Збигнев нахмурился и живо заёрзал.
— Ну и что, — прервал он меня, — разве вы не видите, что я прикован и обездвижен, а, прославляя Бога, в мирские дела уже вовсе не вмешиваюсь.
Он пожал плечами.
— Пястам уже ничего больше не осталось, чем наследство их имени, с которым постепенно сходят в могилу, не вернув однажды потерянного.
Ещё какое-то время он расспрашивал меня о делах нейтральных. Спросил о Каллимахе, которого называл своим приятелем, находится ли он также в Пиотркове?
— Он не мог на это отважиться, — сказал я, — этот муж больших знаний, которому младшие королевичи обязаны своими знаниями, приобрёл себе столько врагов, вызывает такую ненависть, что ему иногда нужно скрываться, желая дольше остаться в Польше.
Збигнев мгновение подумал.
— Он сам несколько виноват в этом, — сказал он, — потому что, не ограничиваясь тем, к чему расположен и что его призвание, он слишком открыто выступает с советами, которые звучат у нас угрожающе и с нашими традициями и законами не согласуются. Что же удивительного, что у нас каждый заботится об своих правах, которые унаследовал от отцов?
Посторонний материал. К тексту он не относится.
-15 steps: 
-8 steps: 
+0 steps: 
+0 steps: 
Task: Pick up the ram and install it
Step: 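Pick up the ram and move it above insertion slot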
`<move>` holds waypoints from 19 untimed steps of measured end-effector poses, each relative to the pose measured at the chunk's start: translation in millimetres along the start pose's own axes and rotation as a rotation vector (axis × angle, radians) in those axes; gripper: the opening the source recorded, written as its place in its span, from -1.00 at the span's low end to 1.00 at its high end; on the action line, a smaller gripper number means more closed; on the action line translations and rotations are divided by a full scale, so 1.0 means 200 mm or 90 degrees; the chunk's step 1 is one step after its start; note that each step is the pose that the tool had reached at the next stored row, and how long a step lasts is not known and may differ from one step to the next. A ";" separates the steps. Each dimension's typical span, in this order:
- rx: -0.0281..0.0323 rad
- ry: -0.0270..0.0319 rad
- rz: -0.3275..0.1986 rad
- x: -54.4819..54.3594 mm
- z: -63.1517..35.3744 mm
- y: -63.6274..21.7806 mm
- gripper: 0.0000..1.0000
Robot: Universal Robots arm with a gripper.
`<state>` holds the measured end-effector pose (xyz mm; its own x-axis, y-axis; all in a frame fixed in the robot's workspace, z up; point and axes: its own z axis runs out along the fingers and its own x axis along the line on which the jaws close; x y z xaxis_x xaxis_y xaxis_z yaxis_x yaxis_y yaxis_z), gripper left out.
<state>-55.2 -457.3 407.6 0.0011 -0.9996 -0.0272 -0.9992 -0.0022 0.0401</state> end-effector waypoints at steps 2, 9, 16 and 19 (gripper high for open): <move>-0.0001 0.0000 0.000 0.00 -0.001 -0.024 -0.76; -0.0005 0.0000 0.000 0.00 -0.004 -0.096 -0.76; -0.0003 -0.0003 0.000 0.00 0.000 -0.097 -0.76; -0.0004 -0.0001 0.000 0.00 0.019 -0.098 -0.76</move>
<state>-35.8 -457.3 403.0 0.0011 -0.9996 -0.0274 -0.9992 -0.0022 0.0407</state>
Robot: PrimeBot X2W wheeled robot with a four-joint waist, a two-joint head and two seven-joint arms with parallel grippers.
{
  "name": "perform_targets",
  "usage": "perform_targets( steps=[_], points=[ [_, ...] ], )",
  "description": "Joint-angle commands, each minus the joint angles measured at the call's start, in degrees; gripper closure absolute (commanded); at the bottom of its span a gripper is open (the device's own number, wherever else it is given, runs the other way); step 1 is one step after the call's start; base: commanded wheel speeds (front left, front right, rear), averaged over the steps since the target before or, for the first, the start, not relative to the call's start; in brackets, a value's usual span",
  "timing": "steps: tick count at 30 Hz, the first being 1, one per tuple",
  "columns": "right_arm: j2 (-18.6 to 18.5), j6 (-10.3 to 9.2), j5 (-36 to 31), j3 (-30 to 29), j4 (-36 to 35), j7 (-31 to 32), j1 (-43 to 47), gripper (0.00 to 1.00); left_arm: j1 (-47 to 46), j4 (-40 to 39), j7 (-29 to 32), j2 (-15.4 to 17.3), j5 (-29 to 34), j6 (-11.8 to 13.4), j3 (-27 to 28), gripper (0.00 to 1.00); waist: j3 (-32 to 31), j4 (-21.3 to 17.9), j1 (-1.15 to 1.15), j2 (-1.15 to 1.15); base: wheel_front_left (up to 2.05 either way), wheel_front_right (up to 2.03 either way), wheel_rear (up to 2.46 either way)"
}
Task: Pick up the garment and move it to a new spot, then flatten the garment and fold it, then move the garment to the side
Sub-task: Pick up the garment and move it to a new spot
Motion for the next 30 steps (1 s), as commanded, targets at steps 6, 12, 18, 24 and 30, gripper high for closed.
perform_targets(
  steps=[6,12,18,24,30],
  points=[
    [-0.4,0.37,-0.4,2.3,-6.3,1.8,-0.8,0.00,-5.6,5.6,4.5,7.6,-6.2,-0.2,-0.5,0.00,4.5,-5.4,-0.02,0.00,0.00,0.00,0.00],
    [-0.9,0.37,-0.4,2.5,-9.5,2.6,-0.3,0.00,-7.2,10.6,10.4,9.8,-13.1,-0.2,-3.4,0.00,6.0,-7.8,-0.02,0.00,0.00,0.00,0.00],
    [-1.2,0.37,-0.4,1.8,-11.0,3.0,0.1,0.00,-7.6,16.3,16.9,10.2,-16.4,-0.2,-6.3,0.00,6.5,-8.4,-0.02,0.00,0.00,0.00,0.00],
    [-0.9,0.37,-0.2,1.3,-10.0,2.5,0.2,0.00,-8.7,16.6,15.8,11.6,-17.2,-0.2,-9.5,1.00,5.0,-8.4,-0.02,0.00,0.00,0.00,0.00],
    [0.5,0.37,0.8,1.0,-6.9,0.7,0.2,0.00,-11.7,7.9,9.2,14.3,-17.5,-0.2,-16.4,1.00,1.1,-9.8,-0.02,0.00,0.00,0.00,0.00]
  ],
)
Мне было бы жаль, — прибавил он, — если бы мы его потеряли, но трудно ему будет убрать теперь недоверие, какое вызвал.
Когда я, собираясь уже откланяться, требовал ответа, Олесницкий снова минуту подумал и сказал:
— Хотя бы приказал нести себя от Гнезна до Кракова, долг свой я выполню. Должен прибыть. Не хочу давать питать новую клевету и допустить ущерба прав архиепископа. Месяц времени мне остаётся на приготовление к путешествию и дороге… даст Бог, переживу.
Он печально опустил голову, а я, поцеловав его руку, ушёл.
Итак, я сразу же помчался обратно с ответом в Краков, где король и епископ Фридрих меня уже опередили.